Re: [PATCH bpf-net] bpf: Change bpf_fib_lookup to return lookup status
On 6/19/18 3:36 AM, Quentin Monnet wrote: > Since you are about to respin (I think?), could you please also fix the > formatting in your change to the doc? The "BPF_FIB_LKUP_RET_" is not > emphasized (and will even cause an error message when producing the man > page, because of the trailing underscore that gets interpreted in RST), > and the three cases for the return value are not formatted properly for > the conversion. > > Something like the following would work: > > --- > * Return > ** < 0 if any input argument is invalid. > ** 0 on success (packet is forwarded and nexthop neighbor > exists). > ** > 0: one of **BPF_FIB_LKUP_RET_** codes on FIB lookup > response. > --- > Will do. thanks for the review.

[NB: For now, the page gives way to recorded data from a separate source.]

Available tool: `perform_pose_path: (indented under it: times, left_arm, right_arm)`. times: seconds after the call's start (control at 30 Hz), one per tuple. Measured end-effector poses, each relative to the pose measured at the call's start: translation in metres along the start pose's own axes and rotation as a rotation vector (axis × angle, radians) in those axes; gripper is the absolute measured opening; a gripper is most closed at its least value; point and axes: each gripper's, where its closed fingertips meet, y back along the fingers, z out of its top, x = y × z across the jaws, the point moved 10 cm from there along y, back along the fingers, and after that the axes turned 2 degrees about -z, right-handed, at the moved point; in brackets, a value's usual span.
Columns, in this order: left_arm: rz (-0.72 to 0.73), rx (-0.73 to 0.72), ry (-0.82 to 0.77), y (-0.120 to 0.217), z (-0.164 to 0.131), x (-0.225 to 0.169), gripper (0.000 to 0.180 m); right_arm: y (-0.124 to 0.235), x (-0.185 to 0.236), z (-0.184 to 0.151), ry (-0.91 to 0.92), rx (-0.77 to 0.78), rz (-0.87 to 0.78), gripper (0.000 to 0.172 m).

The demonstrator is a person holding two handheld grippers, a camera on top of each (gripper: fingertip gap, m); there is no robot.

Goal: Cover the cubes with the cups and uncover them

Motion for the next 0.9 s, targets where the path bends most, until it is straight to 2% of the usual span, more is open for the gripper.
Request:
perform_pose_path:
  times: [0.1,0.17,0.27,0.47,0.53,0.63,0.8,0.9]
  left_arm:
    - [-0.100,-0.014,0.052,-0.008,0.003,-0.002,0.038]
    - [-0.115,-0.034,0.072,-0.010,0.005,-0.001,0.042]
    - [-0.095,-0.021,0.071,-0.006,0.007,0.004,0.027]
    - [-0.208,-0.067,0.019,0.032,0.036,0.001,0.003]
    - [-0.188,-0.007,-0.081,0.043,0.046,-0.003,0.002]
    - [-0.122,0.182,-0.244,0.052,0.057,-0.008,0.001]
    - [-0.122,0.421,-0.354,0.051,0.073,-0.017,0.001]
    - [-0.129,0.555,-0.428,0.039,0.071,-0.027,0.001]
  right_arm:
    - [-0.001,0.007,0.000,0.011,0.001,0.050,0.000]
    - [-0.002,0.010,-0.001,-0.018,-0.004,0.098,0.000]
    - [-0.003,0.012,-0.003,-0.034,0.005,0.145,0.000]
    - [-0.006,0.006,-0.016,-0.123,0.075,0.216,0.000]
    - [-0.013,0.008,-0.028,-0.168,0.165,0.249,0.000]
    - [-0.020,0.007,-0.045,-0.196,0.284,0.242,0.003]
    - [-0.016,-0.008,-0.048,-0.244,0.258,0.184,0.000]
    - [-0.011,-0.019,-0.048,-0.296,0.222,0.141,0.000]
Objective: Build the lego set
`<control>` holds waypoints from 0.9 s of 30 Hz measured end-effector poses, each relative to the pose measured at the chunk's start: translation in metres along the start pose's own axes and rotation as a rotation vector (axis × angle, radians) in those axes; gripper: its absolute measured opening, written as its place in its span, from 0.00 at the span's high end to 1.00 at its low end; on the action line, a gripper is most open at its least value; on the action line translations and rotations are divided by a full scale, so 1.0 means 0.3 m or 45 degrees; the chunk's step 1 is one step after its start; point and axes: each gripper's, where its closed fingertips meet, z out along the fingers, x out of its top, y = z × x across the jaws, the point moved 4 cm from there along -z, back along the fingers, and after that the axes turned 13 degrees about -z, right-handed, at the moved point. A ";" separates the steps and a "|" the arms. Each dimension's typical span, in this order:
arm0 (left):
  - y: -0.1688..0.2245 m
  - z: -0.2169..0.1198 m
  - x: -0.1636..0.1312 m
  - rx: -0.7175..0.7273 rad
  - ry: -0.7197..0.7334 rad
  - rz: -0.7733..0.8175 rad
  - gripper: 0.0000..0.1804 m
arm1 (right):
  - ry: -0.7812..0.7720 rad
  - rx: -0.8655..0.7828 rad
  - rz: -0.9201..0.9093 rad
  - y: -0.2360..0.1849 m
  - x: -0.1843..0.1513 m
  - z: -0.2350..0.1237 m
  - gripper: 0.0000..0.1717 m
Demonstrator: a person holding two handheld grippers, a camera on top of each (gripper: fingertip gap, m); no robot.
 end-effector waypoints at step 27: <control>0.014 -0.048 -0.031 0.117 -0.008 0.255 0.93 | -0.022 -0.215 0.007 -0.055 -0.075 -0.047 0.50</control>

Re: [PATCH bpf-net] bpf: Change bpf_fib_lookup to return lookup status
Hi David,
2018-06-17 08:18 UTC-0700 ~ dsah...@kernel.org
> From: David Ahern
>
> For ACLs implemented using either FIB rules or FIB entries, the BPF
> program needs the FIB lookup status to be able to drop the packet.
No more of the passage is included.